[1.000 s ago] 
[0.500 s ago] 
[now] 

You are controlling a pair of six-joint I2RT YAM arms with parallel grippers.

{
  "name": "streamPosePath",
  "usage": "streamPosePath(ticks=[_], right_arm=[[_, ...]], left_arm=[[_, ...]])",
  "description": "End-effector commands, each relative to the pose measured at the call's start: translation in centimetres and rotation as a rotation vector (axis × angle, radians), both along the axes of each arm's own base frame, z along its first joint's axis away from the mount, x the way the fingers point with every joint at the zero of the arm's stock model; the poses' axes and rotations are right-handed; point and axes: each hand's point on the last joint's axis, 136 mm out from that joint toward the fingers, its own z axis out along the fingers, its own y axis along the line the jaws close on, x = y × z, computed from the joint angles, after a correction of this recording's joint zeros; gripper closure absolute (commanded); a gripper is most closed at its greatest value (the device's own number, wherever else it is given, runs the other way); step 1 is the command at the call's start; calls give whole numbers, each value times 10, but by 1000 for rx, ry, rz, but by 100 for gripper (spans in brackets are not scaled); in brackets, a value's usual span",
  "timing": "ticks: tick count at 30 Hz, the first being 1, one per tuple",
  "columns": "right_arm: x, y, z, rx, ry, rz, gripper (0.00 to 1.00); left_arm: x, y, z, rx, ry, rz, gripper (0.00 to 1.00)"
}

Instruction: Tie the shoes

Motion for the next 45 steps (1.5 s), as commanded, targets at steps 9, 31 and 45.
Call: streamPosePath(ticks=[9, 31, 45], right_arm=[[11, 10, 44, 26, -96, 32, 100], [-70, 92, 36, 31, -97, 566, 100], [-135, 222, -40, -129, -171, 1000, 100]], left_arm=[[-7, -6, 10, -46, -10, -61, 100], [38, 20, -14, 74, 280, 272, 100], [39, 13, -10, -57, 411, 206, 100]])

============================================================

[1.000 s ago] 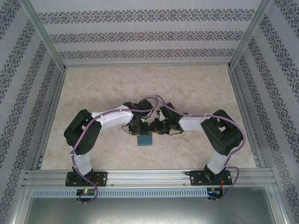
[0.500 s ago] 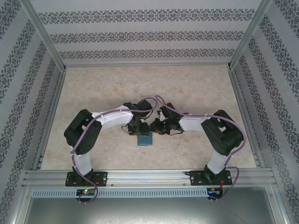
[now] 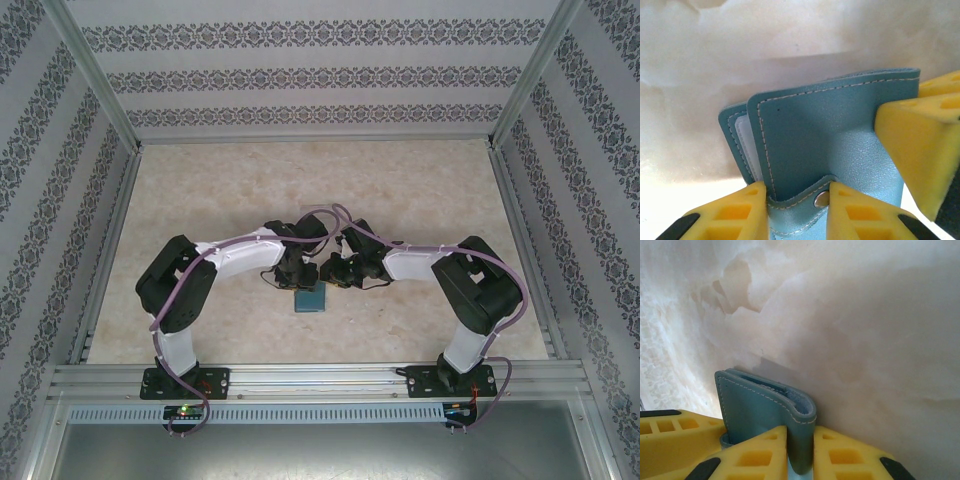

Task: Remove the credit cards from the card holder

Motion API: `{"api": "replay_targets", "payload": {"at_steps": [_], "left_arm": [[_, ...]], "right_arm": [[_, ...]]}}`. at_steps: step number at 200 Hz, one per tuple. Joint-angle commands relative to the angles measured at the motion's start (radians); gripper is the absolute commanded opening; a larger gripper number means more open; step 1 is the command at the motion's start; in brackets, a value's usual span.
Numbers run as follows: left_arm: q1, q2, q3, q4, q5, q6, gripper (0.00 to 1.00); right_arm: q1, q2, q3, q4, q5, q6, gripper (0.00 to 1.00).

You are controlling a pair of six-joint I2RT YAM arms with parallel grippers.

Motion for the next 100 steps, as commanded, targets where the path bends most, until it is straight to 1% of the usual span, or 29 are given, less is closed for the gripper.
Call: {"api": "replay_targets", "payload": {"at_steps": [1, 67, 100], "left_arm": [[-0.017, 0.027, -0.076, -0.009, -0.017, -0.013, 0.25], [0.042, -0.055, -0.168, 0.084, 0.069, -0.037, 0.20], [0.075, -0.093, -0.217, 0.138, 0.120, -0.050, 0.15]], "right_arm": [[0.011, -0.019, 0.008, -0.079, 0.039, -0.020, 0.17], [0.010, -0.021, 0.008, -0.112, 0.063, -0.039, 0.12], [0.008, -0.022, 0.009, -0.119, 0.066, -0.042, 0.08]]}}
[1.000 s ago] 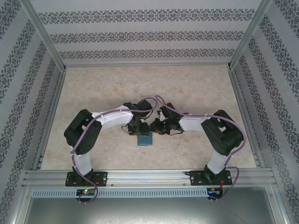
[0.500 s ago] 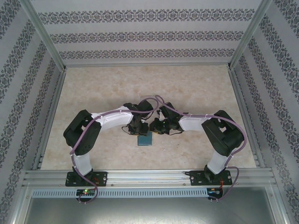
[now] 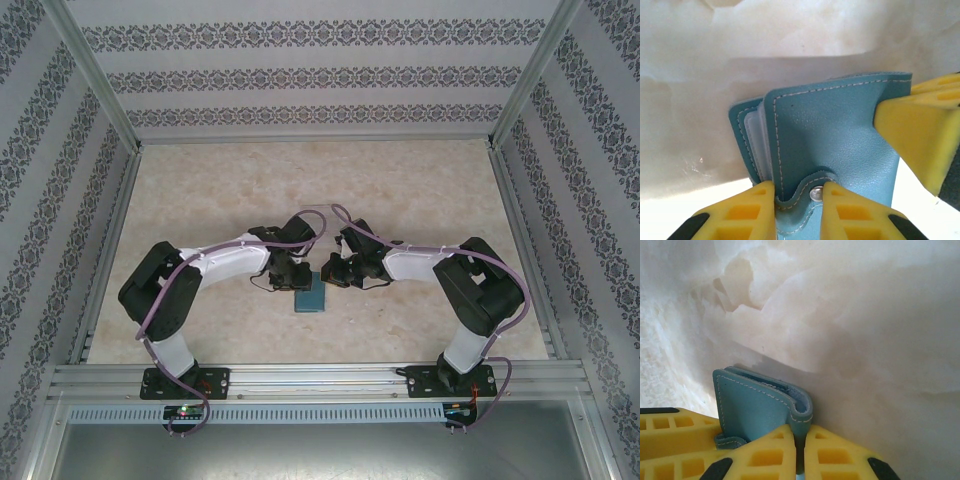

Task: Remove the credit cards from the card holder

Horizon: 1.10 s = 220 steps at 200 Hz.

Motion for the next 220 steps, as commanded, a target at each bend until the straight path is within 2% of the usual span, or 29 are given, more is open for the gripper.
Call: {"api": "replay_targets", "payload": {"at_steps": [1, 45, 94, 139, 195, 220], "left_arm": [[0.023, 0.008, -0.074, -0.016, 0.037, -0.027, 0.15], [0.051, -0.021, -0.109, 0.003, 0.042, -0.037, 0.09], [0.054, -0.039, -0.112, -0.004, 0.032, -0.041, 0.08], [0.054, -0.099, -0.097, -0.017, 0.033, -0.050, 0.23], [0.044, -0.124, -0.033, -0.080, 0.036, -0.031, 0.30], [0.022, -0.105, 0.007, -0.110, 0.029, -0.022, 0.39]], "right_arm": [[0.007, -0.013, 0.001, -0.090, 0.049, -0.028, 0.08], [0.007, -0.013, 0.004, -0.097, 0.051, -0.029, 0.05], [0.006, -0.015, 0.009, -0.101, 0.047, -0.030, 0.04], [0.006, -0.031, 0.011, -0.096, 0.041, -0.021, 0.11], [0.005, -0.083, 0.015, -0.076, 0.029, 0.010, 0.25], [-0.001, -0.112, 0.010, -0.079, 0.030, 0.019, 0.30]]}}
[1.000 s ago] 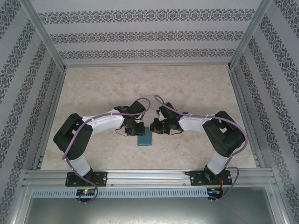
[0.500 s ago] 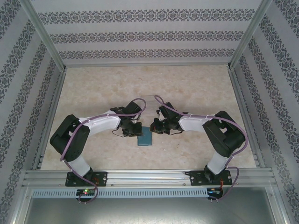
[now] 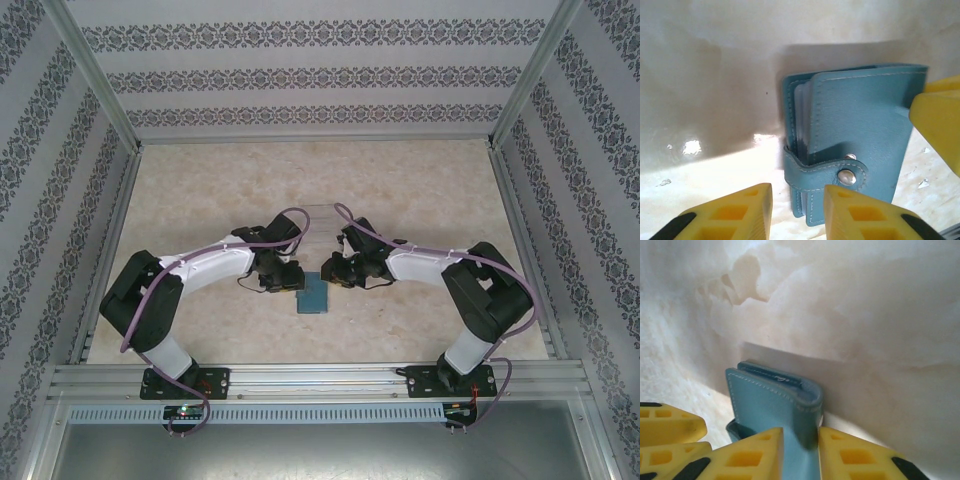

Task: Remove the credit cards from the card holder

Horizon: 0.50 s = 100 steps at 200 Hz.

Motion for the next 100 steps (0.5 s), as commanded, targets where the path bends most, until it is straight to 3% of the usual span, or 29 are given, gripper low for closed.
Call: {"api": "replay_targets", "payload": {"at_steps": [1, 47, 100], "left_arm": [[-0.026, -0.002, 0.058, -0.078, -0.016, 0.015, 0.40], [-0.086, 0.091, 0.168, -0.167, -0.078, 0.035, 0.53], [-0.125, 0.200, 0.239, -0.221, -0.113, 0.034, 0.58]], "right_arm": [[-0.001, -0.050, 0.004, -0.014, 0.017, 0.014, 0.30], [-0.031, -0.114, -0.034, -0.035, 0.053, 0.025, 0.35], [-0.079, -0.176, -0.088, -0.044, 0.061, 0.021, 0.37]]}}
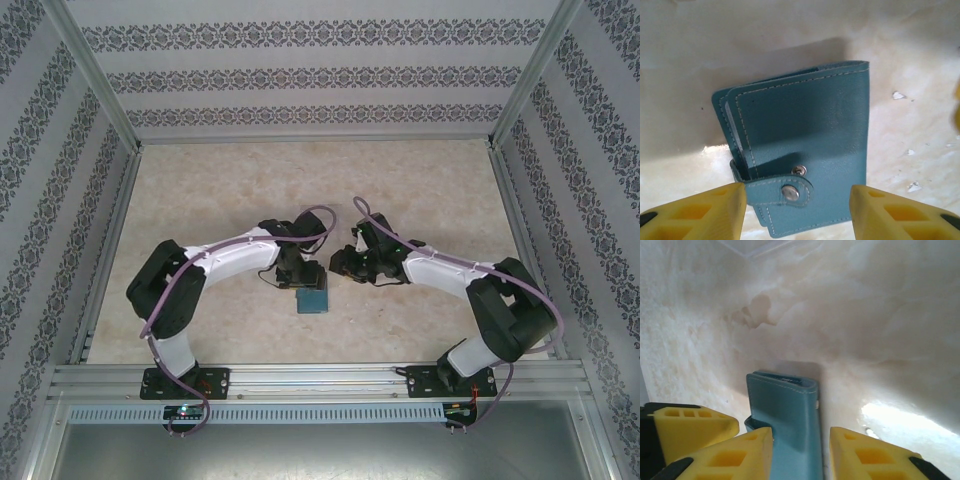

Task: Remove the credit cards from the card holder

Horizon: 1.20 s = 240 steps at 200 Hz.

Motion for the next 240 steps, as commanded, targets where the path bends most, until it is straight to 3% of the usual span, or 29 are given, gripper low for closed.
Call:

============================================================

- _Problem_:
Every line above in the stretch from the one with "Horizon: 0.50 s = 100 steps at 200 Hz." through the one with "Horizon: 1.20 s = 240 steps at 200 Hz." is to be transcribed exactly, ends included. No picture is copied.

- _Result of the task_:
Horizon: 0.50 s = 100 steps at 200 Hz.

Motion for the next 100 steps (0.5 s), as commanded, targets where the path bends most, until it is straight to 3% of the usual span, or 29 are given, gripper low for closed.
Call: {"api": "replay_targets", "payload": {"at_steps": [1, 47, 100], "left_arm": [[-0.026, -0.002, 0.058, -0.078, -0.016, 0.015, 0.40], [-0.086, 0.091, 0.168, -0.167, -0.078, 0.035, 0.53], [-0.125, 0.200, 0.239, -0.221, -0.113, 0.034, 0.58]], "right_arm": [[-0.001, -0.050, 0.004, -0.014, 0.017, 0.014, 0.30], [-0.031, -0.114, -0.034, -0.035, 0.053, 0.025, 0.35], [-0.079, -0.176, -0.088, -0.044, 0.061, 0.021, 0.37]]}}

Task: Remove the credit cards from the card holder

Horizon: 1.20 s = 240 steps at 200 Hz.

The exercise was answered in full.